DATASET EXTRACT:

= Beginning of Section =

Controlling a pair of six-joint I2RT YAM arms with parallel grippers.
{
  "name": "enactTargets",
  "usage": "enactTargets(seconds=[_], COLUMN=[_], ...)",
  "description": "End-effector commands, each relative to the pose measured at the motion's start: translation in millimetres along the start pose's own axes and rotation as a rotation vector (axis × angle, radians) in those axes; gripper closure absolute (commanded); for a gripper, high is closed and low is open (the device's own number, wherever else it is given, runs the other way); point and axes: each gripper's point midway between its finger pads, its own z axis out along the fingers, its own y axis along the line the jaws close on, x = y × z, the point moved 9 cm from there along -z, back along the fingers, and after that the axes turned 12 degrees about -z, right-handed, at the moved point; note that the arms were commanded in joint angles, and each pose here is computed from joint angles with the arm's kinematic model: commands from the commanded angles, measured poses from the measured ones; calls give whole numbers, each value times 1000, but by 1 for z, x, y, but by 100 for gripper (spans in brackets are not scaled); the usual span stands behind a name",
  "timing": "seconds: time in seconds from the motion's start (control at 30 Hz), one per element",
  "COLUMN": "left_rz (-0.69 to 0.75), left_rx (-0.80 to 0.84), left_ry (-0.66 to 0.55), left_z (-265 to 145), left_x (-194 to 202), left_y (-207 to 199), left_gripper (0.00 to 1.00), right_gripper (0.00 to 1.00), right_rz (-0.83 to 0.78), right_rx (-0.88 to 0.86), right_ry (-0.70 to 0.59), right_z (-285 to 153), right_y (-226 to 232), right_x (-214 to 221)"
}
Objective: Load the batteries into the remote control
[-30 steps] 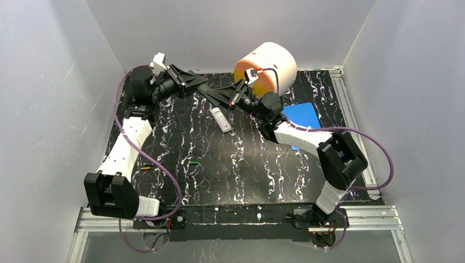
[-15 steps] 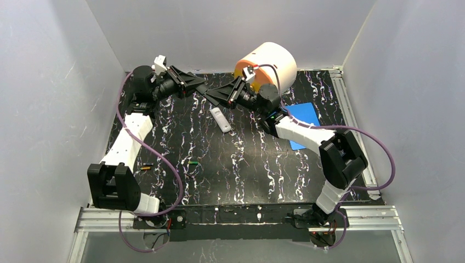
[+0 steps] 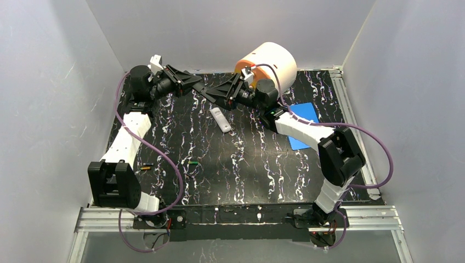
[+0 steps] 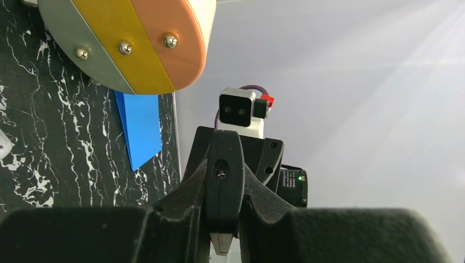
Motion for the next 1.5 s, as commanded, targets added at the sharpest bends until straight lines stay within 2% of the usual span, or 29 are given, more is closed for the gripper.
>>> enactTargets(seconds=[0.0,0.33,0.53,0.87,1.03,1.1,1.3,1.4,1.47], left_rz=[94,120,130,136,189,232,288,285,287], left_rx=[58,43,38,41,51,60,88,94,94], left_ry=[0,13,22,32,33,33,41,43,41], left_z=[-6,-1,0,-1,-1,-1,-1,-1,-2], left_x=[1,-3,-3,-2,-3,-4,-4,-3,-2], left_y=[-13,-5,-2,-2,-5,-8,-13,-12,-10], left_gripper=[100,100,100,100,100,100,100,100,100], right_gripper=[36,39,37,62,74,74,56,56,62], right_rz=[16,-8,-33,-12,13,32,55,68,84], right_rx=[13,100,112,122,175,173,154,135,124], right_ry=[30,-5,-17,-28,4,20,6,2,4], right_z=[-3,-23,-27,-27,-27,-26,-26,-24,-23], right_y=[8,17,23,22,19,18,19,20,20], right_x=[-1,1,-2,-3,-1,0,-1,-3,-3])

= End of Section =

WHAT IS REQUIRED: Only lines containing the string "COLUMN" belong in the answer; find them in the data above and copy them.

EXERCISE RESULT:
  "usage": "enactTargets(seconds=[_], COLUMN=[_], ...)",
  "COLUMN": "left_rz (-0.69 to 0.75), left_rx (-0.80 to 0.84), left_ry (-0.66 to 0.55), left_z (-265 to 145), left_x (-194 to 202), left_y (-207 to 199), left_gripper (0.00 to 1.00), right_gripper (0.00 to 1.00), right_rz (-0.83 to 0.78), right_rx (-0.88 to 0.86), right_ry (-0.70 to 0.59), right_z (-285 to 153), right_y (-226 to 232), right_x (-214 to 221)"

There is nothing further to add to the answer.